Western Digital Confirms OS X Mavericks Can Wipe External Hard Drive Data

The issue affects other drive manufacturers, but Apple remains silent

Western Digital (WD), one of the largest hard drive manufacturers in the world, has warned its customers that upgrading to OS X Mavericks (10.9) can lose all the data they have stored on external hard drives.

The company is “urgently investigating” reports of drive corruption and the connection to WD disk management software. “Until the issue is understood and the cause identified, WD strongly urges our customers to uninstall these software applications before updating to OS X Mavericks (10.9), or delay upgrading,” said Western Digital in an email.

Users previously reported Mavericks driver issues relating to Thunderbolt storage, RAID configurations and eSATA cards.

The external hard drive problem was still being reported at the time of publication.

Backup for your backup

Since last week, Apple Support Communities forum has been receiving hundreds of complaints that upgrading to Mavericks causes some external hard drives to be displayed as empty. The situation was made worse by the fact that many users rely on external hard drives for their Time Machine backup – so it is impossible to roll back the changes.

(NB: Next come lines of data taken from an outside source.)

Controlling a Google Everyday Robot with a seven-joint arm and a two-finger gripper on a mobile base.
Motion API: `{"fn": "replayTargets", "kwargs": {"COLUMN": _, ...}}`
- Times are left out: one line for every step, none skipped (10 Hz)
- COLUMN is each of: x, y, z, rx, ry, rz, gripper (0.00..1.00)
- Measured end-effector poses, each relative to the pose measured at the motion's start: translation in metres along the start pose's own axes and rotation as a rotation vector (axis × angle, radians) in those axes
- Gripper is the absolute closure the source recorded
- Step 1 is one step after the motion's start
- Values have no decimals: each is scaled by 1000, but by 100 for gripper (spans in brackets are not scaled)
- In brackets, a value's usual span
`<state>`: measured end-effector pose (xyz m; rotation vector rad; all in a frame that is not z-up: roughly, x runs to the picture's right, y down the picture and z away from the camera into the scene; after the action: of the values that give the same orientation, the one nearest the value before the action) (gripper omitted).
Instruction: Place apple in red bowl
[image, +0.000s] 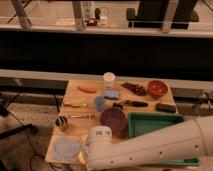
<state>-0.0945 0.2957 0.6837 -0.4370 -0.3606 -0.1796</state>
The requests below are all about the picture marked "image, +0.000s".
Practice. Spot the orange carrot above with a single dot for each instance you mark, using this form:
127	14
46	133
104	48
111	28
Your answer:
87	89

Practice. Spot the yellow banana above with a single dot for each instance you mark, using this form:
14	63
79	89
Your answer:
75	102

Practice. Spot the black handled spatula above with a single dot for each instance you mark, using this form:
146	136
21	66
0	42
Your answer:
120	105

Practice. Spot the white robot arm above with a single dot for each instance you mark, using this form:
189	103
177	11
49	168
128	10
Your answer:
190	139

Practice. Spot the white plastic cup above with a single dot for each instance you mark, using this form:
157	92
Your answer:
109	79

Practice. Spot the green plastic tray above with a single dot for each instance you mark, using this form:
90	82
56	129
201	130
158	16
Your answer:
143	123

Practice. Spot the brown grape bunch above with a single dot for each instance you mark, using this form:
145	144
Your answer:
135	88

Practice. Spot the red bowl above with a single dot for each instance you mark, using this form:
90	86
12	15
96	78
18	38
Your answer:
157	88

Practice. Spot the black rectangular block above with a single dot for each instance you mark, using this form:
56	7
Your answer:
165	107

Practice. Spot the blue small cup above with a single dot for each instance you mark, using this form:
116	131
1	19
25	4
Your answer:
99	103

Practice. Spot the purple bowl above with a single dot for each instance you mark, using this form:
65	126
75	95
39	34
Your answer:
113	118

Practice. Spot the blue cloth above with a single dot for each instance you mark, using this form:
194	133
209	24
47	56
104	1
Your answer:
65	149

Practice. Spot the small metal can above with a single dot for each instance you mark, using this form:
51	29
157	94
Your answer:
62	123

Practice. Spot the blue sponge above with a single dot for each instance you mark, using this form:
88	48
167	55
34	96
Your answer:
111	94

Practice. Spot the metal fork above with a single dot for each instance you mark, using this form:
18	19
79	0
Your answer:
88	116

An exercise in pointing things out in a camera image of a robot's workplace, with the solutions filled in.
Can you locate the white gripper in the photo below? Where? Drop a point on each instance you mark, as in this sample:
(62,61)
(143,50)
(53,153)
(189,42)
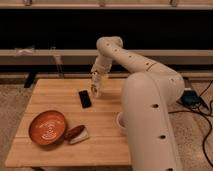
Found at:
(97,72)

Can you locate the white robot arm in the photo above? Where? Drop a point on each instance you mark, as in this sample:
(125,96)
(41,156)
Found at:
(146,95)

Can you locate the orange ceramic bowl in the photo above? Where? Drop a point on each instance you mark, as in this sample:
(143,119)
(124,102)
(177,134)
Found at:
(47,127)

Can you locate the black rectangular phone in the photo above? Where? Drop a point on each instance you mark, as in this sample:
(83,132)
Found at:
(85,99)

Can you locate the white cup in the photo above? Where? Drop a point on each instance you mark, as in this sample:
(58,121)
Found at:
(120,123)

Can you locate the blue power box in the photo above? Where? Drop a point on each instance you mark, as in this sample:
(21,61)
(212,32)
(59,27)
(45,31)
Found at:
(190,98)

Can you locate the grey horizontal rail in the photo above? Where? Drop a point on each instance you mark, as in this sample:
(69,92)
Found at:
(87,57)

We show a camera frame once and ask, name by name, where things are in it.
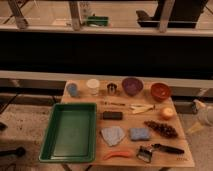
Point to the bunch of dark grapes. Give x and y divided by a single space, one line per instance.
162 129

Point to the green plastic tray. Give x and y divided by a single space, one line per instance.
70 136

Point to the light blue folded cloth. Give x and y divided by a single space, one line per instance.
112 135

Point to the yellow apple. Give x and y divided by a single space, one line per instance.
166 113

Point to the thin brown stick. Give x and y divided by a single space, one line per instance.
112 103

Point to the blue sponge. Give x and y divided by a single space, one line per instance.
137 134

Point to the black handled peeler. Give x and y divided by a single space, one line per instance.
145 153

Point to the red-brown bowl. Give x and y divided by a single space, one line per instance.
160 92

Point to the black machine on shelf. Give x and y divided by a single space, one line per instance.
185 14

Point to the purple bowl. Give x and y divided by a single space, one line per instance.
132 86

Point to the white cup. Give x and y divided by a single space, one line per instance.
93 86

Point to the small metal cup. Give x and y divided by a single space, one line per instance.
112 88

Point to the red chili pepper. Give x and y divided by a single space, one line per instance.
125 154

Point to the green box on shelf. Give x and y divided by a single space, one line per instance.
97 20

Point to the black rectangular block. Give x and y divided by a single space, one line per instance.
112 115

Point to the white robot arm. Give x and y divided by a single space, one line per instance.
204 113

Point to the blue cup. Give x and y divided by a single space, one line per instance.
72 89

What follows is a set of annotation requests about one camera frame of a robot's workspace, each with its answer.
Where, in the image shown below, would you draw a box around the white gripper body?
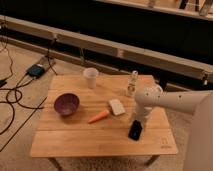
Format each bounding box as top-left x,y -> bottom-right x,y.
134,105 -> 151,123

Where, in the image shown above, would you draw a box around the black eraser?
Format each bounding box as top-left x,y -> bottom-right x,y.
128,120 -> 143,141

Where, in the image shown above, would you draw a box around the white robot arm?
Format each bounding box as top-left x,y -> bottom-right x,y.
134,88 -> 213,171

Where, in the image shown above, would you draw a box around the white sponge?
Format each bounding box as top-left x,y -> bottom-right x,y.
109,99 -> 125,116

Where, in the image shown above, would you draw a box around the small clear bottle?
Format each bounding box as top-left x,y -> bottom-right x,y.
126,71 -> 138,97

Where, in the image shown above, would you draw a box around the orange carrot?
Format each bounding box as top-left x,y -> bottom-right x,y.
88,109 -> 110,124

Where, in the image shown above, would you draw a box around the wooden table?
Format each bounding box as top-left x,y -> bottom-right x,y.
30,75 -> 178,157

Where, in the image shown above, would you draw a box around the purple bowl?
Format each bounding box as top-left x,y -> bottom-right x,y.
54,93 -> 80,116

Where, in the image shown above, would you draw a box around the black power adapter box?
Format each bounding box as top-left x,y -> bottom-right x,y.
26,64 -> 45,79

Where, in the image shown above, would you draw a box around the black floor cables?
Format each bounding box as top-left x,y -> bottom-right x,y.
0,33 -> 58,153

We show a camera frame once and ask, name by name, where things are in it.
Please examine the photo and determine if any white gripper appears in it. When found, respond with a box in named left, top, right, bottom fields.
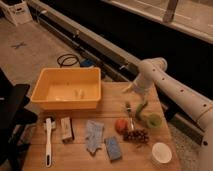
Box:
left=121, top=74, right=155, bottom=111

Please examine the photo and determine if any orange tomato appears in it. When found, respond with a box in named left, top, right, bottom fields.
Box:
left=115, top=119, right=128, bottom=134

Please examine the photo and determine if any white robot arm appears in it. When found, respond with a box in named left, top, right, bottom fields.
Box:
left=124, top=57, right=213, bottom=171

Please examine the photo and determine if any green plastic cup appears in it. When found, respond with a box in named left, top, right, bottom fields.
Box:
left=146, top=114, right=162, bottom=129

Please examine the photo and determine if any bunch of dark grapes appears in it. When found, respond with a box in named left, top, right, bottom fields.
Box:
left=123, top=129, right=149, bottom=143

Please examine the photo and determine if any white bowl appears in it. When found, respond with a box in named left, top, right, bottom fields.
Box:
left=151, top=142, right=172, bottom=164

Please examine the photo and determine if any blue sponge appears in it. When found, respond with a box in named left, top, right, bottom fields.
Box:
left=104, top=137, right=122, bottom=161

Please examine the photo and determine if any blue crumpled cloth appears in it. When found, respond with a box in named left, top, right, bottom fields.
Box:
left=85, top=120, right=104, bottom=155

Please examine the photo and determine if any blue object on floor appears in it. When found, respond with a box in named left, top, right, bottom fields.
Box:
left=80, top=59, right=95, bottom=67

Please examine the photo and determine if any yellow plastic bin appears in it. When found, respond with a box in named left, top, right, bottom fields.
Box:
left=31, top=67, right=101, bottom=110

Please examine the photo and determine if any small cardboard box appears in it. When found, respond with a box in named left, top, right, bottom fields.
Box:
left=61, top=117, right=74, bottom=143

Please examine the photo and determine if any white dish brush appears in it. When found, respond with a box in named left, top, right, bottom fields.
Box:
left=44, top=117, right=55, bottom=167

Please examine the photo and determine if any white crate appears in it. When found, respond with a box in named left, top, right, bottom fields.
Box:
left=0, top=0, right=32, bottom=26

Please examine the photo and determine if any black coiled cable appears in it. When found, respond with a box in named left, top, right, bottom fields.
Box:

wd_elite_passport_1Western Digital has sent a mass email to alert its customers to the issue. The company previously suspected its software – WD Drive Manager, WD Raid Manager and WD SmartWare – was at fault. It instructed the users who had already upgraded to Mavericks to uninstall those applications, and even went as far as to temporarily pull all of them from its website.

However, it turned out that Mavericks users who have never installed any of the WD software also suffer from the same problem.

According to Tom’s Hardware, the data is not completely gone from the drives, but they were incorrectly configured under the new OS and can’t display their contents. Many software solutions for data recovery are available online, although forum users report that not all of them are equally effective.

Apple had not issued a statement at the time of publication.